STANFORD XCS229 · PROBLEM SET 3
PS3: Poisson & Kernels
35 Points · GLM, Kernel Methods & Perceptron
01

PS3 Overview

Problem Set 3 is a 35-point assessment covering three core topics: Poisson regression as a generalized linear model, kernel methods and positive semi-definite kernels, and the perceptron algorithm with convergence guarantees. These problems span weeks 3–4 and connect distributional assumptions to online learning.

The assignment builds toward a deeper understanding of how different model families (exponential family distributions, kernel-defined hypothesis spaces, and online learners) each offer unique perspectives on supervised and unsupervised learning.

02

Poisson Regression

Poisson regression models count data by assuming responses follow a Poisson distribution with mean λ = e^(θ^T x). The exponential family parameterization reveals why the log link is natural: it ensures λ > 0 and linearizes the relationship between features and the rate parameter.

Problem 01 derives the MLE and explores how Poisson assumptions differ from Gaussian regression, with implications for heteroscedasticity and prediction intervals on count-valued outcomes.

03

Poisson MLE & GLM

The MLE for Poisson regression follows from the exponential family framework, yielding update rules resembling gradient descent on the Poisson loss. The generalized linear model (GLM) perspective unifies Poisson, logistic, and linear regression under one framework: link function, variance function, and canonical parameter.

Key insight: the log link is canonical for Poisson; Newton–Raphson updates simplify when working with the natural parameterization, and convergence properties depend on the design matrix and response scale.

04

Kernel Construction

Valid kernels must satisfy Mercer's theorem: they correspond to inner products in a possibly infinite-dimensional feature space. Kernel composition (sums, products, powers of kernels) preserves validity; polynomial and RBF kernels arise from explicit or implicit feature maps, allowing efficient computation in high-dimensional spaces.

Problem 02 verifies kernel properties through positive semi-definiteness and explores dual representations. The kernel trick enables algorithms (SVM, kernel ridge regression) to avoid explicit feature construction.

05

Kernel Properties

A kernel K(x, x') is valid if and only if its Gram matrix is positive semi-definite for all finite point sets. Polynomial kernels (x^T x' + 1)^d arise from polynomial feature expansions; RBF kernels exp(-γ ||x - x'||^2) are infinite-dimensional and nonlinear. Both satisfy Mercer's conditions when parameters are appropriately chosen.

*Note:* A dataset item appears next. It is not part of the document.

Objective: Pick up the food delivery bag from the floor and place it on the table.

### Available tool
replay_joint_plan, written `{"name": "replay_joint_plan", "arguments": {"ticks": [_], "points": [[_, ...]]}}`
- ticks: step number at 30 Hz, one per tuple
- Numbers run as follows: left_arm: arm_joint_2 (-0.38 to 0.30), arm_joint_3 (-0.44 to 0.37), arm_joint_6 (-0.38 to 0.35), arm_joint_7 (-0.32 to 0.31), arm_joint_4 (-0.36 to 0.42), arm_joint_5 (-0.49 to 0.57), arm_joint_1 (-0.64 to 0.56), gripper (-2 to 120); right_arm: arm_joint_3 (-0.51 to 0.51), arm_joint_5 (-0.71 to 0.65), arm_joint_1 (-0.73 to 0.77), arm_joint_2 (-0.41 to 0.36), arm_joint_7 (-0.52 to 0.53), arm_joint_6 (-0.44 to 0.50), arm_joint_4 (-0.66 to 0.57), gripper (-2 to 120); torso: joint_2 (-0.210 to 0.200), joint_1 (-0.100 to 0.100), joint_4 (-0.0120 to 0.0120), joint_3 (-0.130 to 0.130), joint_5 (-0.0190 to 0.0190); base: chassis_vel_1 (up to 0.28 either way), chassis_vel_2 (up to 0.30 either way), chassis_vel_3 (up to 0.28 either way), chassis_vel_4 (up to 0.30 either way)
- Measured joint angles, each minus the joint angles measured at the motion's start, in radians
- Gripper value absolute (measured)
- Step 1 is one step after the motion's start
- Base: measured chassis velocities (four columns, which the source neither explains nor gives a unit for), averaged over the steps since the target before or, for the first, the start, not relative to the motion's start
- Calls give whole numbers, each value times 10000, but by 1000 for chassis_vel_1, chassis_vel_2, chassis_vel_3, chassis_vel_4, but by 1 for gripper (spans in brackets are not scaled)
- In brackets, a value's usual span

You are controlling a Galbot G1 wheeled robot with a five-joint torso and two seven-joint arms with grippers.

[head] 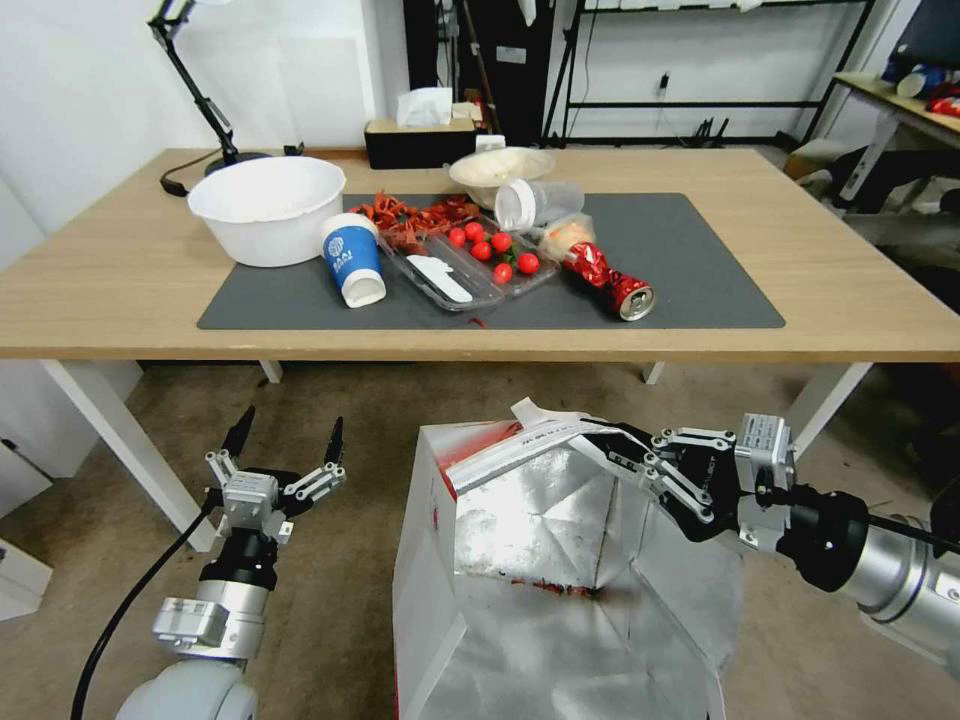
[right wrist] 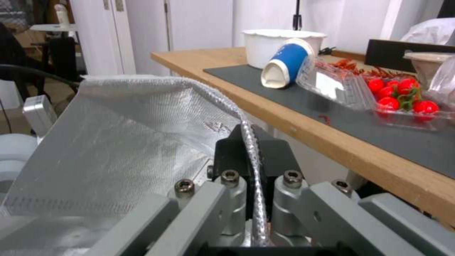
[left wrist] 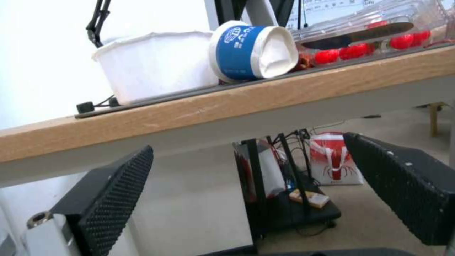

Understanding the spectrum and trace of kernel matrices reveals expressive capacity: larger eigenvalues indicate richer feature representations, guiding regularization and hyperparameter selection.

06

Perceptron Algorithm

The perceptron is an online algorithm that iteratively corrects misclassified examples. On linearly separable data with margin γ, it achieves at most R^2 / γ^2 mistakes, where R is the data radius. This mistake bound reveals a fundamental trade-off: smaller margins require more corrections.

The perceptron is not a probabilistic model; it directly optimizes a non-convex loss and lacks natural confidence estimates. Its simplicity and online nature make it suitable for streaming data and theoretical analysis of online learning.

07

Perceptron Convergence

Convergence proof sketches show that if data is linearly separable with margin γ and radius R, the algorithm terminates in O(R^2 / γ^2) iterations. Each mistake reduces the margin between the weight vector and any separating direction by at least γ; once sufficiently many corrections accumulate, perfect separation emerges.

The geometric interpretation centers on the angle between the current weight vector and the true separator: mistakes occur when this angle is too large, pushing the weight toward alignment with the separator.

08

Key Takeaways

Problem Set 3 connects three perspectives: exponential family distributions (Poisson GLM) model heteroscedastic count responses; kernel methods parameterize hypothesis spaces and enable nonlinear boundaries; online algorithms (perceptron) learn from streaming data with provable efficiency. Together, they form the conceptual bridge from probabilistic models to nonparametric learning to online adaptation.

Mastery of these topics prepares you for advanced subjects: variational inference, structured prediction, and deep learning—all of which rely on understanding distributional assumptions, representation learning, and optimization dynamics.

09

References & Further Reading

Key references for Poisson regression, kernel methods, and the perceptron algorithm. Stanford CS229 lectures cover GLMs including Poisson regression, kernel machines, and online learning. Murphy's textbook provides excellent intuitions on exponential families and kernel methods. Hastie, Tibshirani, and Friedman's ESL is authoritative for both theory and practice. For perceptron convergence proofs, see classic online learning theory papers and texts on statistical learning.

Wikipedia articles cover Poisson distributions, kernel methods, positive semi-definiteness, and the perceptron. These provide quick refreshers on definitions and properties. Academic papers on kernel theory (Mercer's theorem) and online learning bounds (Novikoff's theorem) are available through Stanford's repository.